▶ [TO DO]:
The answer must be a single number: the count of lines in these records that hold "spaces".

Records from a dataset:

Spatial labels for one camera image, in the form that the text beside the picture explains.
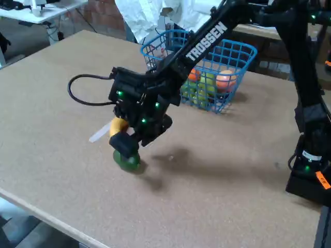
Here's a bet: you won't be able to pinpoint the white desk leg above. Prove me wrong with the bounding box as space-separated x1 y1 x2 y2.
46 22 59 45

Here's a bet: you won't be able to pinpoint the crumpled white sheet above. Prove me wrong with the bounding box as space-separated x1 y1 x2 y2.
115 0 224 45

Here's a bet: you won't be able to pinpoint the orange-red round toy fruit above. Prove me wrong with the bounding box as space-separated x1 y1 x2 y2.
215 69 237 93

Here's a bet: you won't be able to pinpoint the blue wire basket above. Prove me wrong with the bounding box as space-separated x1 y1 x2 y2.
141 29 258 115

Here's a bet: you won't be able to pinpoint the white desk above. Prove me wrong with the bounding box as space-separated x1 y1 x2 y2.
0 0 88 25

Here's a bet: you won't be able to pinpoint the round green toy fruit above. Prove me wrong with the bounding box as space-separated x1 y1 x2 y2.
113 149 142 173

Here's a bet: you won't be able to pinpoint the yellow toy banana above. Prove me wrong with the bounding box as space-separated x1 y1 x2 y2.
109 118 129 138

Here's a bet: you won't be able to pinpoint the looped black camera cable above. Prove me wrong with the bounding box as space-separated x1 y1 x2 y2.
67 74 117 106

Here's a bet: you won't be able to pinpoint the orange toy fruit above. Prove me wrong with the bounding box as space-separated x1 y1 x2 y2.
188 68 202 83

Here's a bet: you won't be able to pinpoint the wooden bench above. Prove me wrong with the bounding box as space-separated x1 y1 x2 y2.
231 23 289 78

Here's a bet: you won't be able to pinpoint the green toy grapes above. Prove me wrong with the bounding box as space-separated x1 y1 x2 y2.
180 72 217 108

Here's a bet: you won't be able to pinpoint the long white tape strip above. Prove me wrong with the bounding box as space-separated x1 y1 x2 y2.
88 123 112 143

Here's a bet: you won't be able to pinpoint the orange label tag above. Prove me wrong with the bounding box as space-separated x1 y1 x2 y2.
315 170 331 190

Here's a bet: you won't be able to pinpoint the black base cable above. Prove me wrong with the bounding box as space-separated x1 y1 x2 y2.
288 153 299 172

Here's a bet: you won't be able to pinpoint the black metal post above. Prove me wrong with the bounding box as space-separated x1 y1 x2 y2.
313 205 331 248

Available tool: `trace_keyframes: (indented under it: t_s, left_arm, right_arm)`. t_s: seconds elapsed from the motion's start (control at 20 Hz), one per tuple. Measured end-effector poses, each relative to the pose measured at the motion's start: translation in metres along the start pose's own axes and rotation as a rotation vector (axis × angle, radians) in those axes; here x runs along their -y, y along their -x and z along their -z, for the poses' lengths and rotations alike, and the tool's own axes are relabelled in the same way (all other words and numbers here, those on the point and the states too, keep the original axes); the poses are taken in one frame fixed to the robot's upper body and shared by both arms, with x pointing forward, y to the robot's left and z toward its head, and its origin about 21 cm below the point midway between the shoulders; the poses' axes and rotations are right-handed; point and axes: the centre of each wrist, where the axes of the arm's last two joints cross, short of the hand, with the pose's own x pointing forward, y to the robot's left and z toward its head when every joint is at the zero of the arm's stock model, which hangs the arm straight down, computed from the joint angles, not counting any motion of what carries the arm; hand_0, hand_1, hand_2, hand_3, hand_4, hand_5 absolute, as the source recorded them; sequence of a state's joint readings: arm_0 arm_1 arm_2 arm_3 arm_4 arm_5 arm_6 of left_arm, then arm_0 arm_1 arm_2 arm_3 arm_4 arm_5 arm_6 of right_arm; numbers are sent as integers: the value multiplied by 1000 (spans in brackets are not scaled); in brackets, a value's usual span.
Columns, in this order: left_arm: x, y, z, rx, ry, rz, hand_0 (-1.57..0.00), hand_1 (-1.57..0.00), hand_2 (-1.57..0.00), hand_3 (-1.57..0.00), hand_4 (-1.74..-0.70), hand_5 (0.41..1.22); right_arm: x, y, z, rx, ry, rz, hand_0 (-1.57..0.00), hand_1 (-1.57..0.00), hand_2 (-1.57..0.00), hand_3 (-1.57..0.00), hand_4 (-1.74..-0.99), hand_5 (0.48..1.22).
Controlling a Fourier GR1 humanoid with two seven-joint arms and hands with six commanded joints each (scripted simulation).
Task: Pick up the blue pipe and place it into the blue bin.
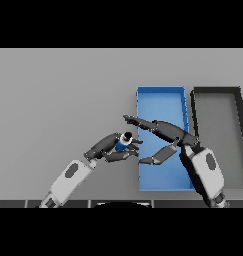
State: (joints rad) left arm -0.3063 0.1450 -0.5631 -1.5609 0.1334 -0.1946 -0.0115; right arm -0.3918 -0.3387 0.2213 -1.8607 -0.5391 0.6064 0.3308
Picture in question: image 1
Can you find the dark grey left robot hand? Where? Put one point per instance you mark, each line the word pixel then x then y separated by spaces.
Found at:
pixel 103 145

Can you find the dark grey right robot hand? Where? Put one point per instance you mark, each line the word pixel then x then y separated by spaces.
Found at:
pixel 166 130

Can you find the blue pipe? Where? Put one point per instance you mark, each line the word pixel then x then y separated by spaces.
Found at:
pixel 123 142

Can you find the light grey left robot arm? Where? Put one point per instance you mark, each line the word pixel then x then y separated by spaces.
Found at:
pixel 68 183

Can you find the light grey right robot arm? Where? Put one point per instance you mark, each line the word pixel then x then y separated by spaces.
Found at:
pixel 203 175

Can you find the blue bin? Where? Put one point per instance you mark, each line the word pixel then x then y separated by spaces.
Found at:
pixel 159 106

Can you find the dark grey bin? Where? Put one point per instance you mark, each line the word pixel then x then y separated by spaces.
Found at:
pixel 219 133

▶ [YOUR SOLUTION]:
7